» TASK BRIEF
Only one stretch of the data below should be repeated: the lines from the line containing "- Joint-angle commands" through the line containing "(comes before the", inclusive, exactly as they are.

» Source data
——————————

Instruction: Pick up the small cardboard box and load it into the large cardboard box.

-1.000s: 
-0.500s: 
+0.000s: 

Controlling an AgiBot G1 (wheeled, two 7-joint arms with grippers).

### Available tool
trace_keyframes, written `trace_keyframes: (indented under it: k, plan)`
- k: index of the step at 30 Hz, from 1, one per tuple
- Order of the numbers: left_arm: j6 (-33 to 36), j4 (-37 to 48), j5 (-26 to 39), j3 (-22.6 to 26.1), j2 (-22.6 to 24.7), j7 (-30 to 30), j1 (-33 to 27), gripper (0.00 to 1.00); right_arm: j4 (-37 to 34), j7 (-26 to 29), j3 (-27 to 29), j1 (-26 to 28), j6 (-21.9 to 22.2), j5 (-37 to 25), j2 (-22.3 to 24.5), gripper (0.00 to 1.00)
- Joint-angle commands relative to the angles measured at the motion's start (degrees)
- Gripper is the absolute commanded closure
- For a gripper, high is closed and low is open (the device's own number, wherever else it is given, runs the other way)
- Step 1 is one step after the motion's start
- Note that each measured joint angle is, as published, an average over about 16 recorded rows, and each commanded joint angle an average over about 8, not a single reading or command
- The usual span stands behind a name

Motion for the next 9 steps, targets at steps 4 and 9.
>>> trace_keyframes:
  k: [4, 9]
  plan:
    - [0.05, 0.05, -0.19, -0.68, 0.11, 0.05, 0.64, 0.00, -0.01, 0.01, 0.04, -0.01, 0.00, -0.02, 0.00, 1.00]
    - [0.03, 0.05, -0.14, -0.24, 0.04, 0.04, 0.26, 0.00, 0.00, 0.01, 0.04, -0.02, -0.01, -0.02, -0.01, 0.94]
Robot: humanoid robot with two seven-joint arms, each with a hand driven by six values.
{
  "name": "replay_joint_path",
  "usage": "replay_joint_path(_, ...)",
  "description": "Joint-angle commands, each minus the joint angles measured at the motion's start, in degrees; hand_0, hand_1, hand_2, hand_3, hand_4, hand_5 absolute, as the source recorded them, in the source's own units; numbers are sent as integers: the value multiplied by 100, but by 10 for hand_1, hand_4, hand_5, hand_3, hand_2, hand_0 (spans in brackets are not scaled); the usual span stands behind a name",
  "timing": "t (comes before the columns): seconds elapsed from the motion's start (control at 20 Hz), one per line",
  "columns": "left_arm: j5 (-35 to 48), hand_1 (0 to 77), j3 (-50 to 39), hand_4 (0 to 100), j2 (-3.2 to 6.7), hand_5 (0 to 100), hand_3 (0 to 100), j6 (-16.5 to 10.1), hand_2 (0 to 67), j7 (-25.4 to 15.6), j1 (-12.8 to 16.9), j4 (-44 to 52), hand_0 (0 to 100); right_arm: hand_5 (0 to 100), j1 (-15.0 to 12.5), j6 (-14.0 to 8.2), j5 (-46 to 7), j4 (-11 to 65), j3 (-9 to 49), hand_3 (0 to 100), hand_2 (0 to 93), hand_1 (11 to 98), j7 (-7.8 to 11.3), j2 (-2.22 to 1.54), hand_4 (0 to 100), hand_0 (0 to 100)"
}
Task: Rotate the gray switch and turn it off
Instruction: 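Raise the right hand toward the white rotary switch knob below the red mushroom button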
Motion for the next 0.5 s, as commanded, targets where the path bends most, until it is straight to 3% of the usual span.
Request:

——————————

» RESULT FOR THIS TASK
- Joint-angle commands relative to the angles measured at the motion's start (degrees)
- Gripper is the absolute commanded closure
- For a gripper, high is closed and low is open (the device's own number, wherever else it is given, runs the other way)
- Step 1 is one step after the motion's start
- Note that each measured joint angle is, as published, an average over about 16 recorded rows, and each commanded joint angle an average over about 8, not a single reading or command
- The usual span stands behind a name

Motion for the next 9 steps, targets at steps 4 and 9.
>>> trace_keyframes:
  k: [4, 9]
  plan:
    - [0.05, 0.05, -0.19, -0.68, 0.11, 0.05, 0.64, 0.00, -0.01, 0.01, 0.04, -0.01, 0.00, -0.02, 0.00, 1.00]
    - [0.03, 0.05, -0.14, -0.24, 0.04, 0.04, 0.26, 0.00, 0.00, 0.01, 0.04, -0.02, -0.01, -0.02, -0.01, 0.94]
Robot: humanoid robot with two seven-joint arms, each with a hand driven by six values.
{
  "name": "replay_joint_path",
  "usage": "replay_joint_path(_, ...)",
  "description": "Joint-angle commands, each minus the joint angles measured at the motion's start, in degrees; hand_0, hand_1, hand_2, hand_3, hand_4, hand_5 absolute, as the source recorded them, in the source's own units; numbers are sent as integers: the value multiplied by 100, but by 10 for hand_1, hand_4, hand_5, hand_3, hand_2, hand_0 (spans in brackets are not scaled); the usual span stands behind a name",
  "timing": "t (comes before the columns): seconds elapsed from the motion's start (control at 20 Hz), one per line",

That finishes the exercise, with nothing more to add.